我可以在用 ctypes 包装的函数上使用 dask.delayed 吗?
Can I use dask.delayed on a function wrapped with ctypes?
目标是使用 dask.delayed
并行化我的代码的某些 'embarrassingly parallel' 部分。该代码涉及调用一个 python 函数,该函数使用 ctypes
包装一个 c 函数。为了理解我遇到的错误,我写了一个非常基本的例子。
c 函数:
double zippy_sum(double x, double y)
{
return x + y;
}
python:
from dask.distributed import Client
client = Client(n_workers = 4)
client
import os
import dask
import ctypes
current_dir = os.getcwd() #os.path.abspath(os.path.dirname(__file__))
_mod = ctypes.cdll.LoadLibrary(os.path.join(current_dir, "zippy.so"))
_zippy_sum = _mod.zippy_sum
_zippy_sum.argtypes = [ctypes.c_double, ctypes.c_double]
_zippy_sum.restype = ctypes.c_double
def zippy(x, y):
z = _zippy_sum(x, y)
return z
result = dask.delayed(zippy)(1., 2.)
result.compute()
回溯:
--------------------------------------------------------------------------- KeyError Traceback (most recent call
last)
~/.edm/envs/evaxi3.6/lib/python3.6/site-packages/distributed/worker.py
in dumps_function(func) 3286 with _cache_lock:
-> 3287 result = cache_dumps[func] 3288 except KeyError:
~/.edm/envs/evaxi3.6/lib/python3.6/site-packages/distributed/utils.py
in getitem(self, key) 1517 def getitem(self, key):
-> 1518 value = super().getitem(key) 1519 self.data.move_to_end(key)

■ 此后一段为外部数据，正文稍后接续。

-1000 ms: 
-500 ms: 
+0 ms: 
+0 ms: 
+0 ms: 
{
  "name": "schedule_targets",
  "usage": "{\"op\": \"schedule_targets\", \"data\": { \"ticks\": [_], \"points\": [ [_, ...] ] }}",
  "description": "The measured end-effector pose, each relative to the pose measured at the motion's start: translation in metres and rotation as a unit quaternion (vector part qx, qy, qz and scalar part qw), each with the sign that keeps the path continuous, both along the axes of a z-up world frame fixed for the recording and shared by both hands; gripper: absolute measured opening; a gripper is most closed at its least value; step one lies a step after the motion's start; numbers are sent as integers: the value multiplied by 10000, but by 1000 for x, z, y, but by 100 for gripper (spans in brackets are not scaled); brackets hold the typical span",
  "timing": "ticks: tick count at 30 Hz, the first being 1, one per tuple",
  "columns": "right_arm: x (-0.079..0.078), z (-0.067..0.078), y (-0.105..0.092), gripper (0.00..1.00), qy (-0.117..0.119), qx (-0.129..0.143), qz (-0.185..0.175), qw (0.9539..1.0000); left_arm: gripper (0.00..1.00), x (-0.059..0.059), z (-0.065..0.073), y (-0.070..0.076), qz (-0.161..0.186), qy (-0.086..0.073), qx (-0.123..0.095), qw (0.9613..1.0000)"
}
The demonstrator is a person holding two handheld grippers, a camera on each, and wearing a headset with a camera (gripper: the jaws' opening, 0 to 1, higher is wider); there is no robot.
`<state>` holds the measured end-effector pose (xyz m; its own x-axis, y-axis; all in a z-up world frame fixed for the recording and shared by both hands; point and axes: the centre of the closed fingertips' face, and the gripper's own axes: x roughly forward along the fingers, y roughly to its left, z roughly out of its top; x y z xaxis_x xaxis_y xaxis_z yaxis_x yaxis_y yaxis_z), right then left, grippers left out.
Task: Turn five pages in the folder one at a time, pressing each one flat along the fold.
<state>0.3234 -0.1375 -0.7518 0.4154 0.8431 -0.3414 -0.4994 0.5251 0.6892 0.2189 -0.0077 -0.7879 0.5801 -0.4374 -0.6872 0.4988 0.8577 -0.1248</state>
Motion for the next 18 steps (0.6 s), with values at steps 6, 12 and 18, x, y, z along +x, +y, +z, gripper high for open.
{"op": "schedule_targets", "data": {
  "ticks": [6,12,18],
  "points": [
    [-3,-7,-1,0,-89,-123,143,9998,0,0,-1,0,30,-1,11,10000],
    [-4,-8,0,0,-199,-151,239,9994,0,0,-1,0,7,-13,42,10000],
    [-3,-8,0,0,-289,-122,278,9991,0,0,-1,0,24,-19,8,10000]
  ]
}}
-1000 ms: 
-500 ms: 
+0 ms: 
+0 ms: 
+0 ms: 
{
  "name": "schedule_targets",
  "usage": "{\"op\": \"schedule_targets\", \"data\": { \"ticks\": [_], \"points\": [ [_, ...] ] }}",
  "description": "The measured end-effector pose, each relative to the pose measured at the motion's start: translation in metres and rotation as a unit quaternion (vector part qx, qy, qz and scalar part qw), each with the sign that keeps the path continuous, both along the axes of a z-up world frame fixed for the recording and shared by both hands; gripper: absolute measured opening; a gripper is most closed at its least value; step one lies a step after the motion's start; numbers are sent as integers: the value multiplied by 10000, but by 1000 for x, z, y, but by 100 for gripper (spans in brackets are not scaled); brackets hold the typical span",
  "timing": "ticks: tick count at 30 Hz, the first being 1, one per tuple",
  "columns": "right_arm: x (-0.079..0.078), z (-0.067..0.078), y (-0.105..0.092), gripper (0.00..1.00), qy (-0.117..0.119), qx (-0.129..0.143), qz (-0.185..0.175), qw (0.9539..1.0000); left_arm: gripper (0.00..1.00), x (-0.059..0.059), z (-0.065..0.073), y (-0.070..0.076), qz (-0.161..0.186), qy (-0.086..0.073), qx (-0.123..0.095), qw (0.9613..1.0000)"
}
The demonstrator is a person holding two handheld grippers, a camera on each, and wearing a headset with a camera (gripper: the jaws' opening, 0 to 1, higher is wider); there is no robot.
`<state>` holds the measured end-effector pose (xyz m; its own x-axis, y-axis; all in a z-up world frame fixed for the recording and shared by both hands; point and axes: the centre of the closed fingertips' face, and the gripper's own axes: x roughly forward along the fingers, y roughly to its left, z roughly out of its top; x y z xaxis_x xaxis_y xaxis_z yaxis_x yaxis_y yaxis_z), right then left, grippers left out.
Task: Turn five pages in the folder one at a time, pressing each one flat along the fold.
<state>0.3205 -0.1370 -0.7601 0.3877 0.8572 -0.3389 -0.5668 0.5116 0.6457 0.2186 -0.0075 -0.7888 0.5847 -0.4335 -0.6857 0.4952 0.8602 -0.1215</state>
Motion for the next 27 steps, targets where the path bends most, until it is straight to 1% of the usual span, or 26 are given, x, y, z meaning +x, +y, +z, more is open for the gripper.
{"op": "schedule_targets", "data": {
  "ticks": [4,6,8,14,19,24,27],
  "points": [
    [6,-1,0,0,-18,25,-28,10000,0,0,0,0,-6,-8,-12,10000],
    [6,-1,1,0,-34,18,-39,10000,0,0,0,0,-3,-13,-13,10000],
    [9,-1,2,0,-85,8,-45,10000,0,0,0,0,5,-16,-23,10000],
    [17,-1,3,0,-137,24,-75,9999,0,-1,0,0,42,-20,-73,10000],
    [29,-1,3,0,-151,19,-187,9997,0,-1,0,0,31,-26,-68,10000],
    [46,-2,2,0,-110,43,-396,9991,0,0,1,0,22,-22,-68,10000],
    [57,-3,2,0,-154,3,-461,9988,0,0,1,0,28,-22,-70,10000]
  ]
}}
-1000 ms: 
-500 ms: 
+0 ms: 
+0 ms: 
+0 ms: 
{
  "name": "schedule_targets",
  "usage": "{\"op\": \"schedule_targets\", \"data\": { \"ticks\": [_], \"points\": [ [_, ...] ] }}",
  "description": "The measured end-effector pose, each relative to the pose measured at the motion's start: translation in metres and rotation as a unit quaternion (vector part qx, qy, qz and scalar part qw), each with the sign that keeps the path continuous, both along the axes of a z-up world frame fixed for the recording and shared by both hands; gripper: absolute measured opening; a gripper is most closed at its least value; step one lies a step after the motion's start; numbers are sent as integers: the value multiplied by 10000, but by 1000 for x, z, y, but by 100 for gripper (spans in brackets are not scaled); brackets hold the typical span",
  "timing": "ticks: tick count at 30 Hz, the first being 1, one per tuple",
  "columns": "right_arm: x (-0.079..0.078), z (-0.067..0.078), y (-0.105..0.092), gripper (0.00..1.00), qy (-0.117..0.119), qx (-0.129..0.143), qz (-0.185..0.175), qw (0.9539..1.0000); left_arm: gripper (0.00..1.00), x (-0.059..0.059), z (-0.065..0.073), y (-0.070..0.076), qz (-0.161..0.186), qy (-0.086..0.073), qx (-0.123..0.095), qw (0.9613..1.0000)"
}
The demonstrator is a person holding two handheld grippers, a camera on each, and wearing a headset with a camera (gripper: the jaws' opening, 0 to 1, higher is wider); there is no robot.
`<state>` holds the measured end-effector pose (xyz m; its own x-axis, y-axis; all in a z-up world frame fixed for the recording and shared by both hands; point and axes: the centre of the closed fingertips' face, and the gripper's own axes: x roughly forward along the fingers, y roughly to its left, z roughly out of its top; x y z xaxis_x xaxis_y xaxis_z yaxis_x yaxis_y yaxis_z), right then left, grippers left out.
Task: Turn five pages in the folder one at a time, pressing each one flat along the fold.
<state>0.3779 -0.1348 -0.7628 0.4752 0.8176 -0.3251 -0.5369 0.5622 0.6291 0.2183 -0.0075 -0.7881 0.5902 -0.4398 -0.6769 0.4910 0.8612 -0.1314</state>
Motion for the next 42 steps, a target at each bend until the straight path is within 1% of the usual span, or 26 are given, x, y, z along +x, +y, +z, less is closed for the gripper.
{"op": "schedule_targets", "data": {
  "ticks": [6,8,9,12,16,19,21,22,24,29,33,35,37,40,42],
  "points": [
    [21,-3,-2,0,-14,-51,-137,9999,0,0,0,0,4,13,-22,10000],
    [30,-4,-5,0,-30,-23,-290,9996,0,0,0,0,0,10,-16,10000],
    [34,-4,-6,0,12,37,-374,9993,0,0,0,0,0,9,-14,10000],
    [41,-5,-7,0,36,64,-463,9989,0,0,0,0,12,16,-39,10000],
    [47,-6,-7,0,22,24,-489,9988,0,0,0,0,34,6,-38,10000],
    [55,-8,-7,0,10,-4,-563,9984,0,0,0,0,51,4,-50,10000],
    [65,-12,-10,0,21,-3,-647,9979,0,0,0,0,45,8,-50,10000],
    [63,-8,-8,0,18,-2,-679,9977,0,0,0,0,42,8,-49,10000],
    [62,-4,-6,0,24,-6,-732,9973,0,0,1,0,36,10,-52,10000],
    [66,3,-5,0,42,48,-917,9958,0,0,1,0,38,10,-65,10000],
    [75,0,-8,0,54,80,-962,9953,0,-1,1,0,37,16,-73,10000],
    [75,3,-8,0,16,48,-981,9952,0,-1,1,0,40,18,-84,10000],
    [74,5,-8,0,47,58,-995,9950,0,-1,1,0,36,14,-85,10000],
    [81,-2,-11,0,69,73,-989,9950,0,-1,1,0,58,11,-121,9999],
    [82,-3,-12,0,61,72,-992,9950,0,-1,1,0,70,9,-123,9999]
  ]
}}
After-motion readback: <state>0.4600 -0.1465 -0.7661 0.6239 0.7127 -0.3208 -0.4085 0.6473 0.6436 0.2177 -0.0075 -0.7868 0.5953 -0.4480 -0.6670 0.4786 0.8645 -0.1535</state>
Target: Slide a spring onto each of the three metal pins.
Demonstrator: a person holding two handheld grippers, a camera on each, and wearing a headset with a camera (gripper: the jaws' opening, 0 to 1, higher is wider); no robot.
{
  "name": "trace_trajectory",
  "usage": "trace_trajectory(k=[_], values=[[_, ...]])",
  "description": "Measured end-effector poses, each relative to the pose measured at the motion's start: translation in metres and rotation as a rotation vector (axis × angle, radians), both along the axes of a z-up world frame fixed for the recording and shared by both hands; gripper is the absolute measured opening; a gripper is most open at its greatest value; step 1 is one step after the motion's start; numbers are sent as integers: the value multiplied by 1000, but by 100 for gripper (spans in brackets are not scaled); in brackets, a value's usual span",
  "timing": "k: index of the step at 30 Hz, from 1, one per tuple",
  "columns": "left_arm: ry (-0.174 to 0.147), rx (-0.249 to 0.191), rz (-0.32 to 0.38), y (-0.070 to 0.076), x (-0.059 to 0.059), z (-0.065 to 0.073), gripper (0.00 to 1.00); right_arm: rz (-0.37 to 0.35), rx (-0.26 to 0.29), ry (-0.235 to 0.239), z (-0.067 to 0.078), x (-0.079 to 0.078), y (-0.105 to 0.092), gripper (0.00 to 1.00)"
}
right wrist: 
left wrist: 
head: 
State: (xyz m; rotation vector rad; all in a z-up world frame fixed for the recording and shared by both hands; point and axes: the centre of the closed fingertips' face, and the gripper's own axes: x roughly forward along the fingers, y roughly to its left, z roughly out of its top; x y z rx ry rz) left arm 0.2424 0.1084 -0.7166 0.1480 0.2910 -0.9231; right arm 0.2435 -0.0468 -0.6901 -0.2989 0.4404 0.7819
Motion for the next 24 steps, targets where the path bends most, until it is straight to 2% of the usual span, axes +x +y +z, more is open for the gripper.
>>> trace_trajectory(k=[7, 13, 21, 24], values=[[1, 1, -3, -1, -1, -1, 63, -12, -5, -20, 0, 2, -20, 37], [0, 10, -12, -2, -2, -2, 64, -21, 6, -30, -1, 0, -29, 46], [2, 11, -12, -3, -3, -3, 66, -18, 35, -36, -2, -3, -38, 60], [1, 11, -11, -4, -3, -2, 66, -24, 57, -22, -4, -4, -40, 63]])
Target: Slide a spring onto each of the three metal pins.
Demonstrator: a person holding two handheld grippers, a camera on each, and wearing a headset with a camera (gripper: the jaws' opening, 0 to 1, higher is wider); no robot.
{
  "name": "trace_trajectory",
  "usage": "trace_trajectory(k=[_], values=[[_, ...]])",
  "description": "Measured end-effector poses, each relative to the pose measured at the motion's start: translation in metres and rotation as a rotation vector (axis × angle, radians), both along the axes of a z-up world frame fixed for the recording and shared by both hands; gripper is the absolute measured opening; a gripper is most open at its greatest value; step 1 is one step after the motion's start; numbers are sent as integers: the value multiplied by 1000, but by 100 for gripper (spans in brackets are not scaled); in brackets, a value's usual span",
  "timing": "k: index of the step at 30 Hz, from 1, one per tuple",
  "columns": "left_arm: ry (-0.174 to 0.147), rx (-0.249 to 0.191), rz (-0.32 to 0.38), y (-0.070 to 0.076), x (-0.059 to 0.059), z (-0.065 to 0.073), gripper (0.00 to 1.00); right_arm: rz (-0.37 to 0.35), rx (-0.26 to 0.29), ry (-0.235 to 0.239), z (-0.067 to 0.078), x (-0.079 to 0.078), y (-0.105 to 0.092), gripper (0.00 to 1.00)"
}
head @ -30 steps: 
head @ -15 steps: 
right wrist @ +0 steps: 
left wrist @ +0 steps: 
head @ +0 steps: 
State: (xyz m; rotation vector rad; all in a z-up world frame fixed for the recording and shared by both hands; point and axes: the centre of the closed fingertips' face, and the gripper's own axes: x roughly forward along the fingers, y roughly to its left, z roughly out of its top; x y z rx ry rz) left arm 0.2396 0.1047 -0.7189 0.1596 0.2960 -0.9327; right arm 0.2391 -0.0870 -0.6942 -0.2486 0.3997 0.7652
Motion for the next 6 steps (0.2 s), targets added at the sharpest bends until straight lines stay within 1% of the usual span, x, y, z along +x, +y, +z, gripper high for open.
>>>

~/.edm/envs/evaxi3.6/lib/python3.6/collections/init.py in
getitem(self, key)
990 return self.class.missing(self, key)
--> 991 raise KeyError(key)
992 def setitem(self, key, item): self.data[key] = item
KeyError: function zippy at 0x11ffc50d0
During handling of the above exception, another exception occurred:
ValueError Traceback (most recent call
last)
~/.edm/envs/evaxi3.6/lib/python3.6/site-packages/distributed/protocol/pickle.py
in dumps(x)
40 if b"main" in result:
---> 41 return cloudpickle.dumps(x, protocol=pickle.HIGHEST_PROTOCOL)
42 else:
~/.edm/envs/evaxi3.6/lib/python3.6/site-packages/cloudpickle/cloudpickle.py
in dumps(obj, protocol) 1147 cp = CloudPickler(file,
protocol=protocol)
-> 1148 cp.dump(obj) 1149 return file.getvalue()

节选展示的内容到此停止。